## What the exercise asks:
What is the number of lines in the data below that hold the word "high"? Give nothing beyond that number.

## Given information:
━━━━━━━━━━━━━━━━━━━━

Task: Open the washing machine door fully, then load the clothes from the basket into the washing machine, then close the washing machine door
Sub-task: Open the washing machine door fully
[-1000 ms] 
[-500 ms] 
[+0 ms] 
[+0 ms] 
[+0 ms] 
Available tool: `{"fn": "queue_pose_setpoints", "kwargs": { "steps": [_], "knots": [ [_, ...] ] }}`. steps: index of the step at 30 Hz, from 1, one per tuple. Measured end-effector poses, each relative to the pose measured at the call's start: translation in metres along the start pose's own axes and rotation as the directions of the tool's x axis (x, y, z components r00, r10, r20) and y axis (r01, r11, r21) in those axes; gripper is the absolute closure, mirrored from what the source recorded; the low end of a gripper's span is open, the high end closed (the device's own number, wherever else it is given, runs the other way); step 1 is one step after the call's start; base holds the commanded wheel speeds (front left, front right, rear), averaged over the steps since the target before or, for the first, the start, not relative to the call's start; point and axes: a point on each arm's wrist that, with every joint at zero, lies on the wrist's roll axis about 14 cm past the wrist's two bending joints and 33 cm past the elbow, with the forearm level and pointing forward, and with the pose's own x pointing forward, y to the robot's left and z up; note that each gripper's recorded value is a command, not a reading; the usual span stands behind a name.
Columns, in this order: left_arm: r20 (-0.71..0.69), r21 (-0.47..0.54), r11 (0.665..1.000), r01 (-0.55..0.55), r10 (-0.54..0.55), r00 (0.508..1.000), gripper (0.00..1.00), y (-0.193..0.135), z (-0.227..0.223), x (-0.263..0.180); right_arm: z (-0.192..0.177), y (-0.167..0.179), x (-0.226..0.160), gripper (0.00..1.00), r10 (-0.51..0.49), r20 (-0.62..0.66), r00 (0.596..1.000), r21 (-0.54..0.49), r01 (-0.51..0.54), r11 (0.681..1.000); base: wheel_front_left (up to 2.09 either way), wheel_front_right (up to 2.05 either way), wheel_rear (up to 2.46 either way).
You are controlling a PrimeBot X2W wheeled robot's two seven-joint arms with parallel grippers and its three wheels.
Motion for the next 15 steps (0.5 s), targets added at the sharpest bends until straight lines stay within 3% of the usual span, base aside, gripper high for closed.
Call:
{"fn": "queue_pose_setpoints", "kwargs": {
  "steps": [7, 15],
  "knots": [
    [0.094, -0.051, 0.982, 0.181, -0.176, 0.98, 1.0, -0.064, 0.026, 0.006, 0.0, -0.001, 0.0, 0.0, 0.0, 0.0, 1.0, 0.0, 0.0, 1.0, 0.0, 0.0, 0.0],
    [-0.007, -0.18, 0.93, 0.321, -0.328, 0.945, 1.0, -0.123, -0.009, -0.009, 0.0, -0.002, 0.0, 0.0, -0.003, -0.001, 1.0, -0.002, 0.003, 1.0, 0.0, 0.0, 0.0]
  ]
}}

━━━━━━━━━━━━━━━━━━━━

## Task result:
2